**Task directions:**
Collect all lines from the listing that include the string "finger".

**Data for this task:**
┌──

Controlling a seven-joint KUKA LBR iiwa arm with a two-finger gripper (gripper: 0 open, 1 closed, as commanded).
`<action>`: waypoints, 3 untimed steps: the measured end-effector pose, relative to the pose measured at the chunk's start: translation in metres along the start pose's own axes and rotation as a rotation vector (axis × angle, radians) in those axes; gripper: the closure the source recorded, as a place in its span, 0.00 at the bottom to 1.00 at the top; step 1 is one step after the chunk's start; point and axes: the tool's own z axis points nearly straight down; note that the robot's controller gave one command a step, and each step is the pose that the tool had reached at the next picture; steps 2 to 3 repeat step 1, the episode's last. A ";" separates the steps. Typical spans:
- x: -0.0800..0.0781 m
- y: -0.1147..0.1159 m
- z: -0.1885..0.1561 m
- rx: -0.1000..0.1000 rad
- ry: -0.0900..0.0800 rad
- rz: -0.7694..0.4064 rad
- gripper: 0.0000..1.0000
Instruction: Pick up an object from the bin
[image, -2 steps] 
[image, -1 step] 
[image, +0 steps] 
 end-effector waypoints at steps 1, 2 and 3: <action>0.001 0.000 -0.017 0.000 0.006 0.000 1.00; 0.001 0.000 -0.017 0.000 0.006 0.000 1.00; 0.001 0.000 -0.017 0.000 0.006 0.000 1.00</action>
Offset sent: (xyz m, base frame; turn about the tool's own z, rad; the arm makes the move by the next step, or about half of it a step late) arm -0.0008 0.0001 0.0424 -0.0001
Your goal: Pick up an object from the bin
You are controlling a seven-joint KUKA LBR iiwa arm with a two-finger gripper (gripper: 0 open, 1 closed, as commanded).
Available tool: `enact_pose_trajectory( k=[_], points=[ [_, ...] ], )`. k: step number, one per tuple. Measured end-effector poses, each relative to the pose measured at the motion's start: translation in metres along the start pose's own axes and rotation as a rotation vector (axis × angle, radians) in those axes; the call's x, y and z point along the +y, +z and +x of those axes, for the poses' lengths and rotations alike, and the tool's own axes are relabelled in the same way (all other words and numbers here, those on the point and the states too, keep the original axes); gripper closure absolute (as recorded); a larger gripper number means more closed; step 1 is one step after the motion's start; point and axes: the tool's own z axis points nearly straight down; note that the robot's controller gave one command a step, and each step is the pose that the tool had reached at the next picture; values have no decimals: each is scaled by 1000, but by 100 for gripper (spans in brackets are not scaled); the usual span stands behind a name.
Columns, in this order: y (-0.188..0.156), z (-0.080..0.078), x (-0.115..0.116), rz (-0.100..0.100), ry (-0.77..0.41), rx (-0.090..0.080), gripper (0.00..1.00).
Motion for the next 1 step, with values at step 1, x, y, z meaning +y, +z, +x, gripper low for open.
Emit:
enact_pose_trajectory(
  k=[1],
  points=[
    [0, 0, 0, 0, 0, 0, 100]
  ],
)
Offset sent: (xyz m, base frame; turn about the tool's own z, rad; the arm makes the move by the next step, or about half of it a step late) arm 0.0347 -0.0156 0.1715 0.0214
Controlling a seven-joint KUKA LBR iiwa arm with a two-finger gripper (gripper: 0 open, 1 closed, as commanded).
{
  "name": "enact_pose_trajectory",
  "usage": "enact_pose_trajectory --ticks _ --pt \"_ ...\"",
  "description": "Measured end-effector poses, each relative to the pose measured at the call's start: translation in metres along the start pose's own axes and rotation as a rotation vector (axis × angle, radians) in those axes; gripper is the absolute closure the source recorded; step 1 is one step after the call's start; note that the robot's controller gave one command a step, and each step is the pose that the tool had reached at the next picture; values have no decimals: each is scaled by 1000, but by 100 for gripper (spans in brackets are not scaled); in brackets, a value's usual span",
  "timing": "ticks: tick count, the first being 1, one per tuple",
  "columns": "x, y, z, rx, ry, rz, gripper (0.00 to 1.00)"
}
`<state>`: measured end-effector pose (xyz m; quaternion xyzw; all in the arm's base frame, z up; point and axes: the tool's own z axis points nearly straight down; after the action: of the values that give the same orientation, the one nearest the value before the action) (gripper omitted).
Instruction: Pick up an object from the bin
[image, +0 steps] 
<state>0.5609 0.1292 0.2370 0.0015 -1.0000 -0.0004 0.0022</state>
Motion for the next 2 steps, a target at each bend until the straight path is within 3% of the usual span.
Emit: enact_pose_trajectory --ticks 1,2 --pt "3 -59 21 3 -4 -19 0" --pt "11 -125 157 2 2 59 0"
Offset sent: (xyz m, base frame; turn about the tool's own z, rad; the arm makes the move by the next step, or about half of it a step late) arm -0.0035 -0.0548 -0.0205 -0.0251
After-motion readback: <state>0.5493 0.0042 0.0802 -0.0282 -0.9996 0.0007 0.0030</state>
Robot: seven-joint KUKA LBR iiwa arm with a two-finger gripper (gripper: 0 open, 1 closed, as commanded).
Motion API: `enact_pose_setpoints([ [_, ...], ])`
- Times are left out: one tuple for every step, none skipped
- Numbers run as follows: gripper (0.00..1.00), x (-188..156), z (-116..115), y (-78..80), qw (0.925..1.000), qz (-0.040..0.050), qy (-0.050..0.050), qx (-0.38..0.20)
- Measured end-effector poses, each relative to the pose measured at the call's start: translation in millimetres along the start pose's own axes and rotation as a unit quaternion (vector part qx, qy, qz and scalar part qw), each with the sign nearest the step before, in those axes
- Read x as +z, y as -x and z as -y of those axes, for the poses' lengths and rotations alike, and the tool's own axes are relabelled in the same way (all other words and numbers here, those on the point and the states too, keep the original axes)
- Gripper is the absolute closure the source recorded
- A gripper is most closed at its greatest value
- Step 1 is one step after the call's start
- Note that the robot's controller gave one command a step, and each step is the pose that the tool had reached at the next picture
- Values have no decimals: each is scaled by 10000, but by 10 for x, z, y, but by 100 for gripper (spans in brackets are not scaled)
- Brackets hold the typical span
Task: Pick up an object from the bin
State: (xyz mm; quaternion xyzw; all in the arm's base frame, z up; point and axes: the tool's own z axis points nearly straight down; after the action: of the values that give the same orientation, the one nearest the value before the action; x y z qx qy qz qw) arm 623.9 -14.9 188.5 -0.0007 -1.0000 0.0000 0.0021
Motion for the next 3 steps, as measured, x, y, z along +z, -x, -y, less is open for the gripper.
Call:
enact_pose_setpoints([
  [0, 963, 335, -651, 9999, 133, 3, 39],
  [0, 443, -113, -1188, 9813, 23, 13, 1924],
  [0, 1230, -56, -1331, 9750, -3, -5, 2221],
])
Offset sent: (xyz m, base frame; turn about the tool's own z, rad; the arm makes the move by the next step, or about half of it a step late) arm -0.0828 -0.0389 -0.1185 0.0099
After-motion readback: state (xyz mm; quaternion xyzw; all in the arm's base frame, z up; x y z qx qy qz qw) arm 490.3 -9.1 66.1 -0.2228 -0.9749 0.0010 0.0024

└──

**Solution:**
Controlling a seven-joint KUKA LBR iiwa arm with a two-finger gripper (gripper: 0 open, 1 closed, as commanded).
You are controlling a seven-joint KUKA LBR iiwa arm with a two-finger gripper (gripper: 0 open, 1 closed, as commanded).
Controlling a seven-joint KUKA LBR iiwa arm with a two-finger gripper (gripper: 0 open, 1 closed, as commanded).
Robot: seven-joint KUKA LBR iiwa arm with a two-finger gripper (gripper: 0 open, 1 closed, as commanded).

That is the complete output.